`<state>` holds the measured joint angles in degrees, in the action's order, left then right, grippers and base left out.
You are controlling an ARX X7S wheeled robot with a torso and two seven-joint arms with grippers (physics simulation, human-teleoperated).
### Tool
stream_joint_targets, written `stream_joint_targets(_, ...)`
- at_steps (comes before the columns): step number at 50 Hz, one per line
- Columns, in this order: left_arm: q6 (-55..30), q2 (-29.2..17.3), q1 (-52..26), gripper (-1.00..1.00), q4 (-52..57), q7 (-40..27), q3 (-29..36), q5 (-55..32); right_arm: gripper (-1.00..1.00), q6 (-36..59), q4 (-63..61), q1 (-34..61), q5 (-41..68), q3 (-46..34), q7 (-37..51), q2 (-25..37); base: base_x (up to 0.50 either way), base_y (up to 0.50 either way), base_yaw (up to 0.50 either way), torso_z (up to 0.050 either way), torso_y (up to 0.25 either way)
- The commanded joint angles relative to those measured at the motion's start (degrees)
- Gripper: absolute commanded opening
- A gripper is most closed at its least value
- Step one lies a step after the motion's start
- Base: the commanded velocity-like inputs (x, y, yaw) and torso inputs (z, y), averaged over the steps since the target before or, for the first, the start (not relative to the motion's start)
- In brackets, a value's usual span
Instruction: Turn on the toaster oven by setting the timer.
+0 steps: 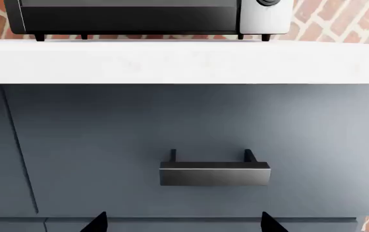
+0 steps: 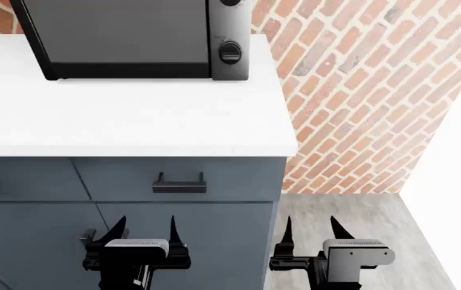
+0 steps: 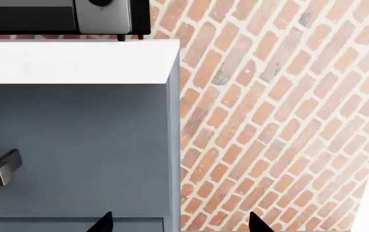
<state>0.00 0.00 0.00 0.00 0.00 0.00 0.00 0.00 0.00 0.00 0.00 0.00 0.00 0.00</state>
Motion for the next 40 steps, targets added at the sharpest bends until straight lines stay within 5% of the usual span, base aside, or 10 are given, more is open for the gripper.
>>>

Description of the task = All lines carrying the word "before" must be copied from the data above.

Response box =
- at_steps (comes before the columns): step number at 50 Hz, one per line
- Base: the commanded velocity-like inputs (x, y, yaw) and torso inputs (z, y), averaged over the steps since the target before or, for the first, the start (not relative to the motion's start)

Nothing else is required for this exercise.